__Records supplied__.
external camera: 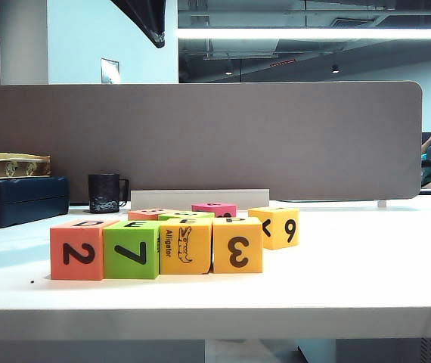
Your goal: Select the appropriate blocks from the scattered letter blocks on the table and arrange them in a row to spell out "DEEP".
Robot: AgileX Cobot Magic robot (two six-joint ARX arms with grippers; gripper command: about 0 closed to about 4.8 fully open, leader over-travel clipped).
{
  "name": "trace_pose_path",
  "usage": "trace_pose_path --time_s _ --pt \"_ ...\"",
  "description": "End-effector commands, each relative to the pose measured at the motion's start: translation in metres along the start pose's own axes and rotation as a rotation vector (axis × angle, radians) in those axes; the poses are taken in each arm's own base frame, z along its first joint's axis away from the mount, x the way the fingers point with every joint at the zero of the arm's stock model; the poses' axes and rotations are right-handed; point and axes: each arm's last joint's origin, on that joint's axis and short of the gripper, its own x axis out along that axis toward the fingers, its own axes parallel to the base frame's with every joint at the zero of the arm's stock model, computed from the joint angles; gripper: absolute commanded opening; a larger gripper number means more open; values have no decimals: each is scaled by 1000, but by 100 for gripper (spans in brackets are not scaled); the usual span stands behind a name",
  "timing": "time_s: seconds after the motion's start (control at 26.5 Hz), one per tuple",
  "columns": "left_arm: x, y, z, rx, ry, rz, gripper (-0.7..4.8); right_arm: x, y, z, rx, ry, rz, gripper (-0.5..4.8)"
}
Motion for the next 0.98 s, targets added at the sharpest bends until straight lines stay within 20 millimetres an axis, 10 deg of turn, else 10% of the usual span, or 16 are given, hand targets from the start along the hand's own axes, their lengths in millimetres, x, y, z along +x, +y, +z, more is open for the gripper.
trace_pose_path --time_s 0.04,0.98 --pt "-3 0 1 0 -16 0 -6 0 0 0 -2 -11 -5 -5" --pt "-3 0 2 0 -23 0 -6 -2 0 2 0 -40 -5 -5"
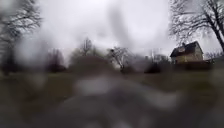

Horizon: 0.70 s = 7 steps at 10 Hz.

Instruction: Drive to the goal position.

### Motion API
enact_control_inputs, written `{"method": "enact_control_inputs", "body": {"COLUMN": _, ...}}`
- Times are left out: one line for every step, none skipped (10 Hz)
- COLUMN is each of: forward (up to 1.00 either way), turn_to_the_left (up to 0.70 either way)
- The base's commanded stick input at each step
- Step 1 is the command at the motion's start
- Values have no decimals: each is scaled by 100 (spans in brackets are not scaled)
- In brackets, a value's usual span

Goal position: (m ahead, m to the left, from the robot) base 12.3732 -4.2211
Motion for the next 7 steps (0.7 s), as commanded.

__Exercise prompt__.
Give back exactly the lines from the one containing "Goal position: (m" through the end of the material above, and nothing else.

__Solution for this exercise__.
Goal position: (m ahead, m to the left, from the robot) base 12.3732 -4.2211
Motion for the next 7 steps (0.7 s), as commanded.

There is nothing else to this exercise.